§ Prompt
The records that follow are to be transcribed in full, without their images.

(Extracted data begins)

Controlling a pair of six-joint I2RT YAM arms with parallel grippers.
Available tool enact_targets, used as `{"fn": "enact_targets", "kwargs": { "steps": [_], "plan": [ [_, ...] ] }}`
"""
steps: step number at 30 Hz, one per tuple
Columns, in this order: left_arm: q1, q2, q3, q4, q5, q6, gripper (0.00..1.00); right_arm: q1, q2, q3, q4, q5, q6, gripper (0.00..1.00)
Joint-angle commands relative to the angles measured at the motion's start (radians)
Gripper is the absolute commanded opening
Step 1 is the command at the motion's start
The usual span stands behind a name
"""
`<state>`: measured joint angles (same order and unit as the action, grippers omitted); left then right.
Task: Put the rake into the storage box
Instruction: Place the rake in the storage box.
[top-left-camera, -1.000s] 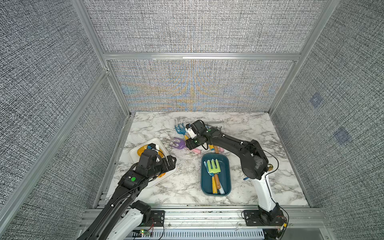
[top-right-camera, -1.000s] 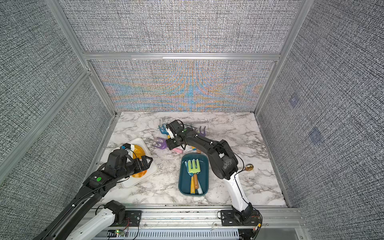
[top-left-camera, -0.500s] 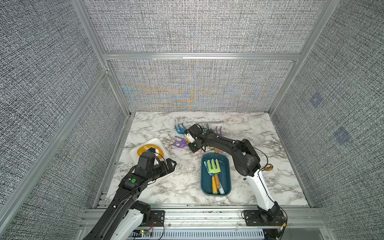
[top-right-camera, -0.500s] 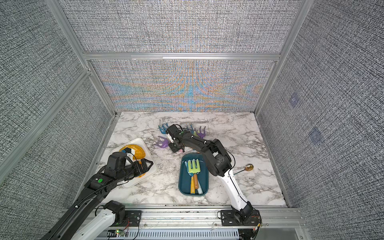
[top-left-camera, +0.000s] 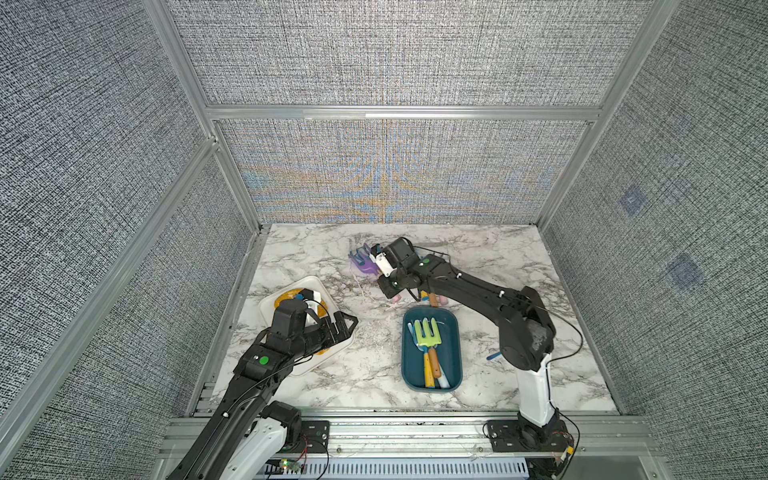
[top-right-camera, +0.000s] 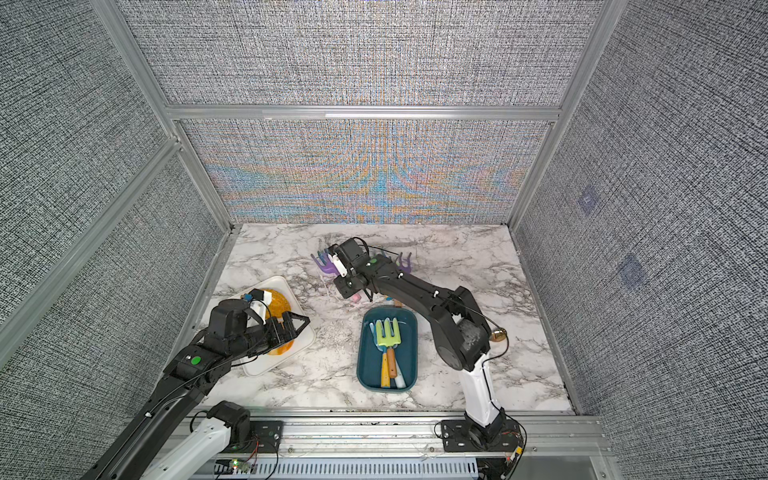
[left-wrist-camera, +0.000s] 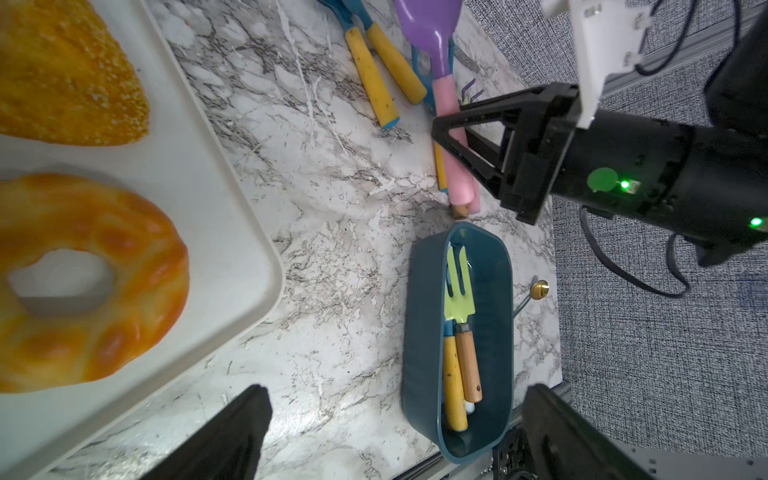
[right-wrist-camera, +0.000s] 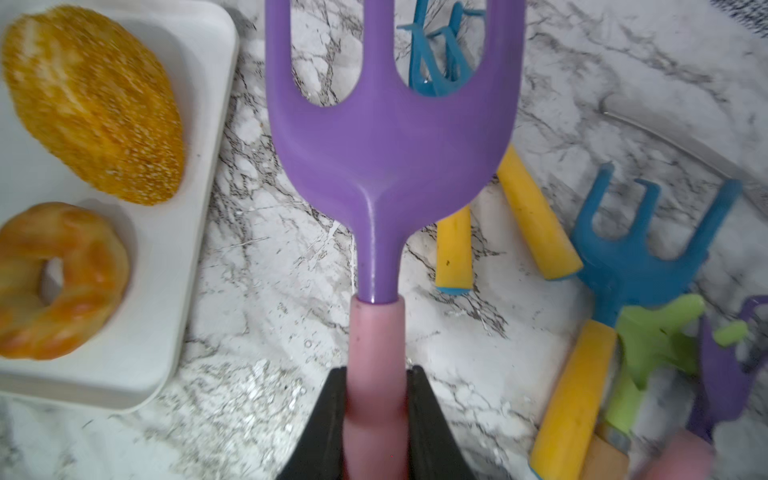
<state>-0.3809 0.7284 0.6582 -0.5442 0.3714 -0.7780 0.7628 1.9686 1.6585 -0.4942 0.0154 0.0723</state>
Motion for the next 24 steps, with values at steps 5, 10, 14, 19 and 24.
{"fn": "enact_targets", "kwargs": {
  "steps": [5, 10, 14, 19, 24],
  "plan": [
    [0.001, 0.025, 0.009, 0.096, 0.118, 0.047, 0.99, 0.003, -0.32, -0.311, 0.101, -0.036, 0.211, 0.0],
    [-0.029, 0.085, -0.014, 0.185, 0.158, 0.037, 0.99, 0.01, -0.572, -0.59, 0.147, -0.1, 0.352, 0.0],
    [-0.095, 0.12, -0.025, 0.25, 0.125, 0.033, 0.99, 0.036, -0.731, -0.756, 0.156, -0.126, 0.455, 0.0],
    [-0.184, 0.195, -0.023, 0.301, 0.059, 0.025, 0.99, 0.072, -0.905, -0.95, 0.155, -0.123, 0.602, 0.0],
    [-0.235, 0.27, -0.021, 0.366, 0.04, 0.008, 0.99, 0.082, -1.032, -1.064, 0.111, -0.083, 0.708, 0.0]
  ]
}}
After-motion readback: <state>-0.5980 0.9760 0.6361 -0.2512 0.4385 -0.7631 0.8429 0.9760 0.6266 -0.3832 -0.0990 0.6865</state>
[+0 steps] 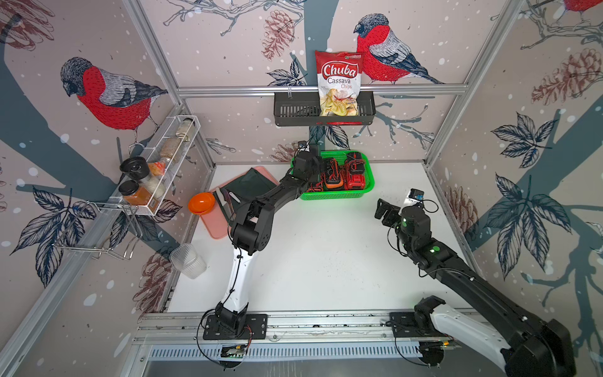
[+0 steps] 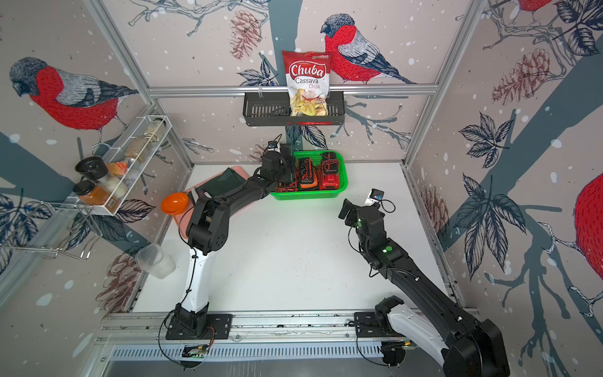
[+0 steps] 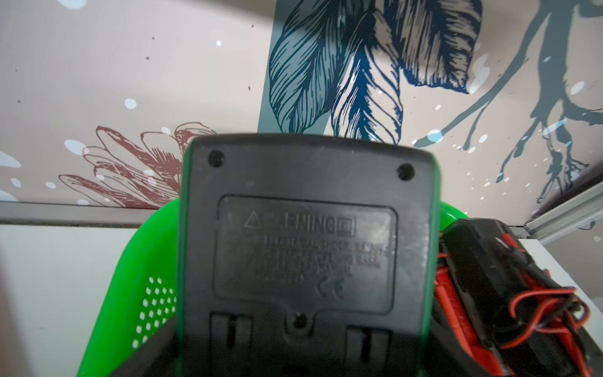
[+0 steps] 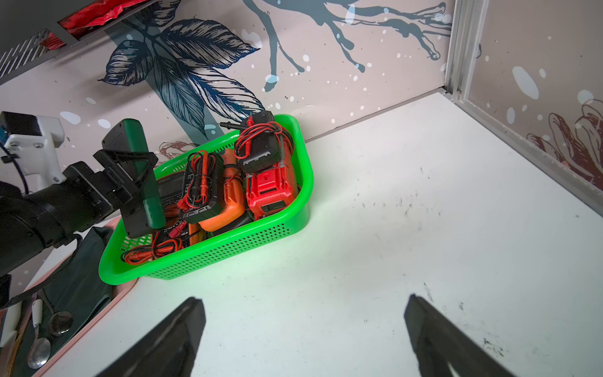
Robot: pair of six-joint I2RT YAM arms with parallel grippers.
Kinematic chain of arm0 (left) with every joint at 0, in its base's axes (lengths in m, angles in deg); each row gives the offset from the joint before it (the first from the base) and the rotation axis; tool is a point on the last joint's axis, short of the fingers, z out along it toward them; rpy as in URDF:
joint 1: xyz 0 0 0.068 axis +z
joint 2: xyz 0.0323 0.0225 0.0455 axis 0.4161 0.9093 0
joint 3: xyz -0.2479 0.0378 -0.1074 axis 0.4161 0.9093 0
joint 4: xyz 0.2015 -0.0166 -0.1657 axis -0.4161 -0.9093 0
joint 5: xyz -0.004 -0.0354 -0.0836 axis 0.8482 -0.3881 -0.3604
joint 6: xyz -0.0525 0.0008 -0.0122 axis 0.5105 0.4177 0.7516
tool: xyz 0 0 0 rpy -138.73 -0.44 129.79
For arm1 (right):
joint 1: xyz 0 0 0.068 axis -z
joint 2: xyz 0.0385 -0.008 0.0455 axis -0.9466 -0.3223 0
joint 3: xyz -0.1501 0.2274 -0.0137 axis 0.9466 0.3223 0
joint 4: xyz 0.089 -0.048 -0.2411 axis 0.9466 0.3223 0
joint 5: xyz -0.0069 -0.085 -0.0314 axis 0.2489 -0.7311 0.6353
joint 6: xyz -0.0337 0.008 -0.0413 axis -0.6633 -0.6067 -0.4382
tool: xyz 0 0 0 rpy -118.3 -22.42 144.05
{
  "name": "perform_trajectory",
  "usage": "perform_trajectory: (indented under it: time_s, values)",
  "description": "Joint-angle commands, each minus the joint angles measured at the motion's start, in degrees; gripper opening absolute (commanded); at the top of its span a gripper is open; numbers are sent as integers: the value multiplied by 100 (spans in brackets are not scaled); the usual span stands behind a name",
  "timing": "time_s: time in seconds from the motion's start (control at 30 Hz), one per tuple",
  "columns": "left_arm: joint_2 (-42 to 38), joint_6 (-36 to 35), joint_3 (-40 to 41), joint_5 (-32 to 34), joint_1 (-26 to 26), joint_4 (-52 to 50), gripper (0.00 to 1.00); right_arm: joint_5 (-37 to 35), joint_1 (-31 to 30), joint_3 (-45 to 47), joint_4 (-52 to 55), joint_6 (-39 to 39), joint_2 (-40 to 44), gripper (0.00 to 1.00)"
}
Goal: Put the multimeter into the basket
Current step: Place the multimeter in the basket.
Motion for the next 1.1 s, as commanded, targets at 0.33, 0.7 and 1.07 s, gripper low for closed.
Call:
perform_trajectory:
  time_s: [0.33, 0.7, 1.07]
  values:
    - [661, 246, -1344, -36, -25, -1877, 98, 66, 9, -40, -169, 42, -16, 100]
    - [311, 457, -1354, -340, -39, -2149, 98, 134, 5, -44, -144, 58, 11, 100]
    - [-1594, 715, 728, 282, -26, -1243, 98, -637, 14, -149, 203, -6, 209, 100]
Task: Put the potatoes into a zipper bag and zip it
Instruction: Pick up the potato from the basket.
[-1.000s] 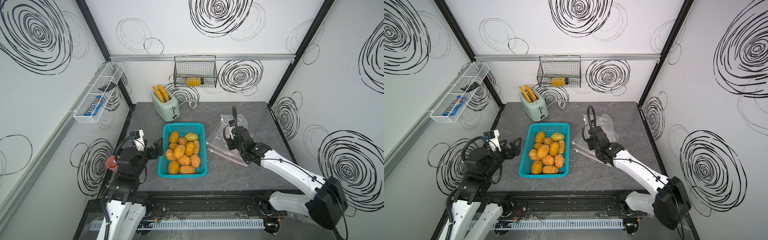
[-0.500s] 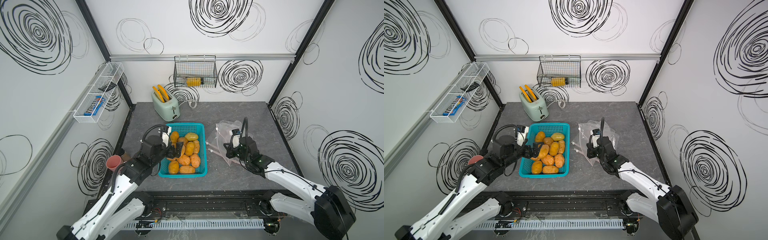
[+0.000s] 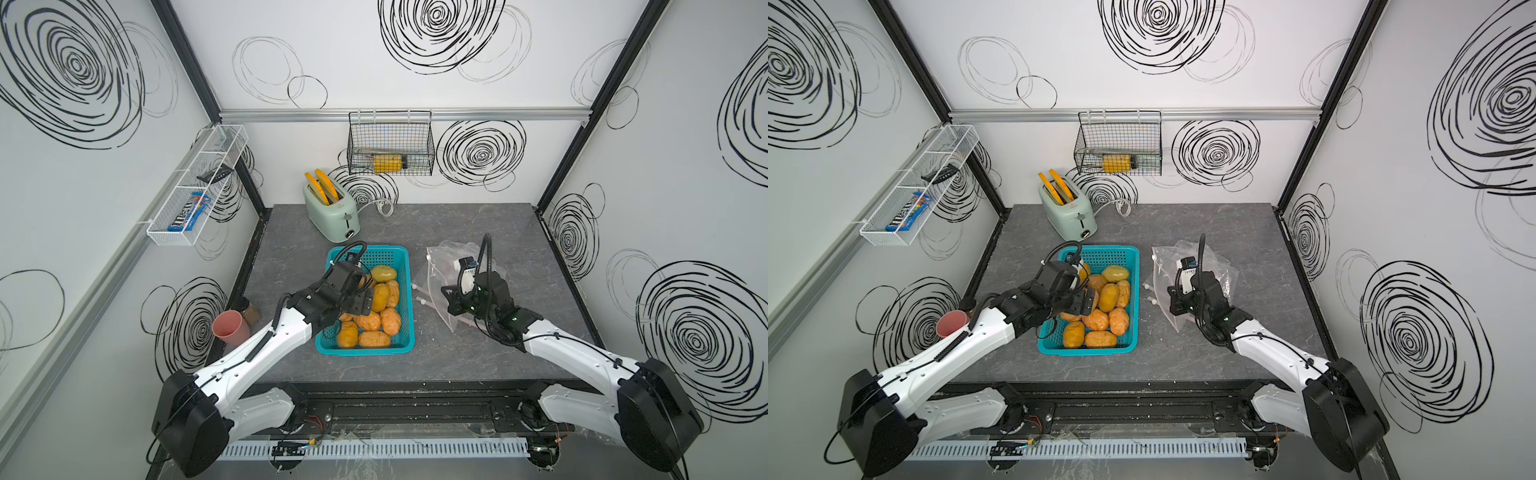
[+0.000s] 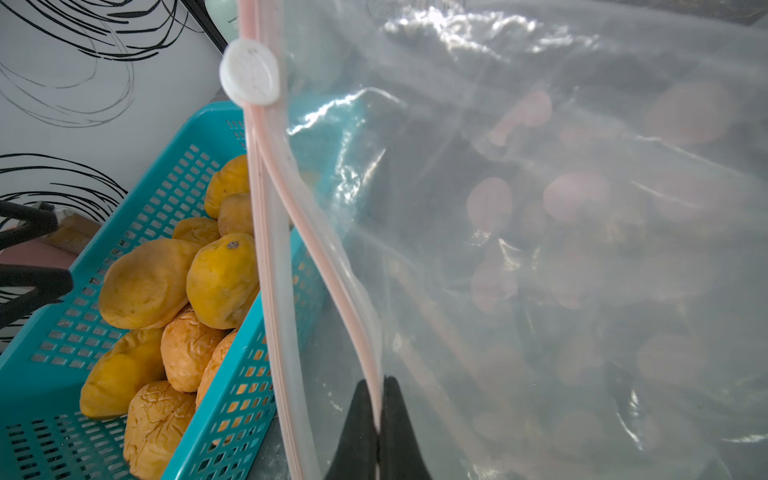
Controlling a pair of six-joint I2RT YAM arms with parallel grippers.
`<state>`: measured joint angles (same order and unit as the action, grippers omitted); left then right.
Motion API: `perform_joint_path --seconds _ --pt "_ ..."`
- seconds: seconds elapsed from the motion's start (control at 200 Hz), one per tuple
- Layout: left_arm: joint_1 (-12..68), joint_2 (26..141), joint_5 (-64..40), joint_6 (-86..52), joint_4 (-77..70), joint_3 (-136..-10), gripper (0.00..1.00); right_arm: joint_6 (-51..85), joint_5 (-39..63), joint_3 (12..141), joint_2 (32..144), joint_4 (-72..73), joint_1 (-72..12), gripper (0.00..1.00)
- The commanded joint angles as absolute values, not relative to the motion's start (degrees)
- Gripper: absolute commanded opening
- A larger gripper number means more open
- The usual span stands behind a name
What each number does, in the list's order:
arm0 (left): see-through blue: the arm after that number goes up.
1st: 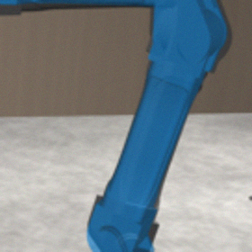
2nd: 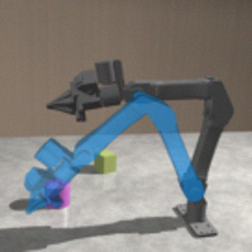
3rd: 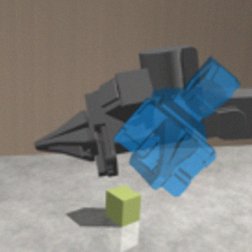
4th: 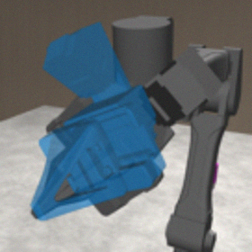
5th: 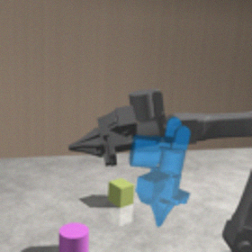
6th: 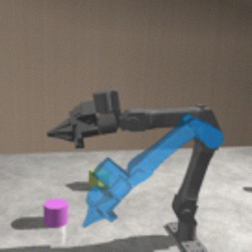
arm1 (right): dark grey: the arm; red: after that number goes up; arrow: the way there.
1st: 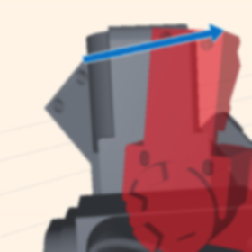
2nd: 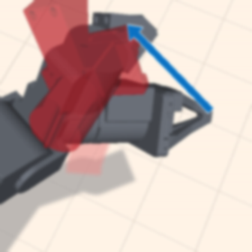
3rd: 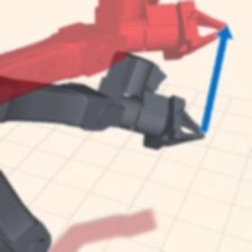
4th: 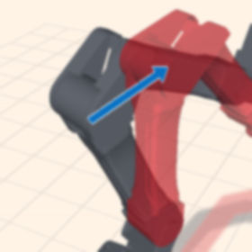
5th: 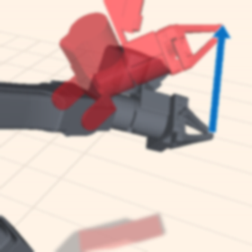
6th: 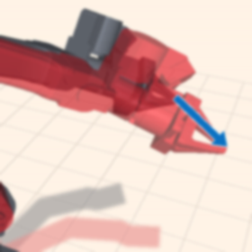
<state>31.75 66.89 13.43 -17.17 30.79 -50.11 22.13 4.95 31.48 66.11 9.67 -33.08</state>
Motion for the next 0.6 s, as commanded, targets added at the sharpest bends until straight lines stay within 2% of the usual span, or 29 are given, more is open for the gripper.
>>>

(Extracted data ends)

§ Result of this task
Controlling a pair of six-joint I2RT YAM arms with parallel grippers.
Available tool enact_targets, used as `{"fn": "enact_targets", "kwargs": { "steps": [_], "plan": [ [_, ...] ] }}`
"""
steps: step number at 30 Hz, one per tuple
Columns, in this order: left_arm: q1, q2, q3, q4, q5, q6, gripper (0.00..1.00); right_arm: q1, q2, q3, q4, q5, q6, gripper (0.00..1.00)
Joint-angle commands relative to the angles measured at the motion's start (radians)
Gripper is the absolute commanded opening
Step 1 is the command at the motion's start
The usual span stands behind a name
"""
`<state>`: measured joint angles (same order and unit as the action, grippers omitted); left then right.
Task: Put the rake into the storage box
Instruction: Place the rake in the storage box.
[top-left-camera, -1.000s] 
[top-right-camera, -1.000s] 
[top-left-camera, -0.500s] 
[top-right-camera, -0.500s] 
[top-left-camera, +0.000s] 
[top-right-camera, +0.000s] 
[left-wrist-camera, +0.000s] 
[right-wrist-camera, +0.000s] 
<state>-0.3809 0.7284 0.6582 -0.5442 0.3714 -0.7780 0.7628 1.9686 1.6585 -0.4942 0.0154 0.0723</state>
Motion for the next 24 steps, with values at steps 5, 10, 14, 19 and 24.
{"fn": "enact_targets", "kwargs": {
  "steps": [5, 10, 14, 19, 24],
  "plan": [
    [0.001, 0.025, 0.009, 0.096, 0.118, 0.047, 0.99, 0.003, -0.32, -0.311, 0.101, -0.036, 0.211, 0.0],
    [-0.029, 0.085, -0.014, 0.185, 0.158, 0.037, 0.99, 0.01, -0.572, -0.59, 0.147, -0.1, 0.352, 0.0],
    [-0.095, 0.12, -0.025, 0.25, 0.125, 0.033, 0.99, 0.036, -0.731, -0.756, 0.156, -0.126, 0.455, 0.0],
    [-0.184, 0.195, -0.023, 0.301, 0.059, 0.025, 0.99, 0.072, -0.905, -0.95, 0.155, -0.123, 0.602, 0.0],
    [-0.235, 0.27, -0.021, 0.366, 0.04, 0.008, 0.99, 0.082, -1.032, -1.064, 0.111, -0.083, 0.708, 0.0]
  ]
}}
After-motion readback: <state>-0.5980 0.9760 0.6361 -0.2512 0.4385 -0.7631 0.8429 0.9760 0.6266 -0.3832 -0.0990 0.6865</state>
[+0 steps] 
[+0 steps] 
[+0 steps] 
[+0 steps] 
Robot: pair of six-joint I2RT YAM arms with parallel grippers.
Kinematic chain of arm0 (left) with every joint at 0, in its base's axes (lengths in m, angles in deg); each row gives the offset from the joint before it (the first from the base) and the rotation axis; tool is a point on the last joint's axis, short of the fingers, z out along it toward them; rpy as in URDF:
joint 1: xyz 0 0 0.068 axis +z
joint 2: xyz 0.0323 0.0225 0.0455 axis 0.4161 0.9093 0
joint 3: xyz -0.2479 0.0378 -0.1074 axis 0.4161 0.9093 0
joint 4: xyz 0.2015 -0.0166 -0.1657 axis -0.4161 -0.9093 0
joint 5: xyz -0.004 -0.0354 -0.0836 axis 0.8482 -0.3881 -0.3604
joint 6: xyz -0.0525 0.0008 -0.0122 axis 0.5105 0.4177 0.7516
tool: xyz 0 0 0 rpy -138.73 -0.44 129.79
For arm1 (right):
joint 1: xyz 0 0 0.068 axis -z
joint 2: xyz 0.0385 -0.008 0.0455 axis -0.9466 -0.3223 0
joint 3: xyz -0.1501 0.2274 -0.0137 axis 0.9466 0.3223 0
joint 4: xyz 0.089 -0.048 -0.2411 axis 0.9466 0.3223 0
joint 5: xyz -0.0069 -0.085 -0.0314 axis 0.2489 -0.7311 0.6353
joint 6: xyz -0.0337 0.008 -0.0413 axis -0.6633 -0.6067 -0.4382
tool: xyz 0 0 0 rpy -118.3 -22.42 144.05
{
  "name": "perform_trajectory",
  "usage": "perform_trajectory: (indented under it: time_s, values)",
  "description": "Joint-angle commands, each minus the joint angles measured at the motion's start, in degrees; gripper opening absolute (commanded); at the top of its span a gripper is open; numbers are sent as integers: the value multiplied by 100 (spans in brackets are not scaled); the usual span stands behind a name",
  "timing": "time_s: time in seconds from the motion's start (control at 30 Hz), one per tuple",
  "columns": "left_arm: joint_2 (-42 to 38), joint_6 (-36 to 35), joint_3 (-40 to 41), joint_5 (-32 to 34), joint_1 (-26 to 26), joint_4 (-52 to 50), gripper (0.00 to 1.00); right_arm: joint_5 (-37 to 35), joint_1 (-31 to 30), joint_3 (-45 to 47), joint_4 (-52 to 55), joint_6 (-39 to 39), joint_2 (-40 to 44), gripper (0.00 to 1.00)"
}
Goal: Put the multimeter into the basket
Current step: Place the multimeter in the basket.
Motion for the next 1.1 s, as commanded, targets at 0.33, 0.7 and 1.07 s, gripper low for closed.
Call:
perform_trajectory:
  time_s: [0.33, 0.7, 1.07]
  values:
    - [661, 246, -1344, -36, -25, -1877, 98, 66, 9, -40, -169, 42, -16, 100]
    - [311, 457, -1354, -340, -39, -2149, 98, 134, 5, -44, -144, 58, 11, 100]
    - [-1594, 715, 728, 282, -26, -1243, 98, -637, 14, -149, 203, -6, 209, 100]
Task: Put the potatoes into a zipper bag and zip it
Instruction: Pick up the potato from the basket.
[-1.000s] 
[-0.500s] 
[+0.000s] 
[+0.000s] 
Controlling a pair of six-joint I2RT YAM arms with parallel grippers.
`<state>`: measured joint angles (same order and unit as the action, grippers omitted); left then right.
Motion API: `perform_joint_path --seconds _ --pt "_ ..."`
- seconds: seconds elapsed from the motion's start (control at 200 Hz), one per tuple
- Layout: left_arm: joint_1 (-12..68), joint_2 (26..141), joint_5 (-64..40), joint_6 (-86..52), joint_4 (-77..70), joint_3 (-136..-10), gripper (0.00..1.00); right_arm: joint_6 (-51..85), joint_5 (-39..63), joint_3 (12..141), joint_2 (32..144), joint_4 (-72..73), joint_1 (-72..12), gripper (0.00..1.00)
- The commanded joint angles as absolute values, not relative to the motion's start (degrees)
- Gripper: absolute commanded opening
- A larger gripper number means more open
- The usual span stands behind a name
What each number does, in the list's order:
arm0 (left): see-through blue: the arm after that number goes up.
1st: 
2nd: 
3rd: 
4th: 
5th: 
6th: 
arm1 (right): dark grey: the arm; red: after that number goes up; arrow: the way there.
1st: 
2nd: 
3rd: 
4th: 
5th: 
6th: 
<state>31.75 66.89 13.43 -17.17 30.79 -50.11 22.13 4.95 31.48 66.11 9.67 -33.08</state>
Motion for the next 0.6 s, as commanded, targets added at the sharpest bends until straight lines stay within 2% of the usual span, or 29 are given, more is open for the gripper.
>>>

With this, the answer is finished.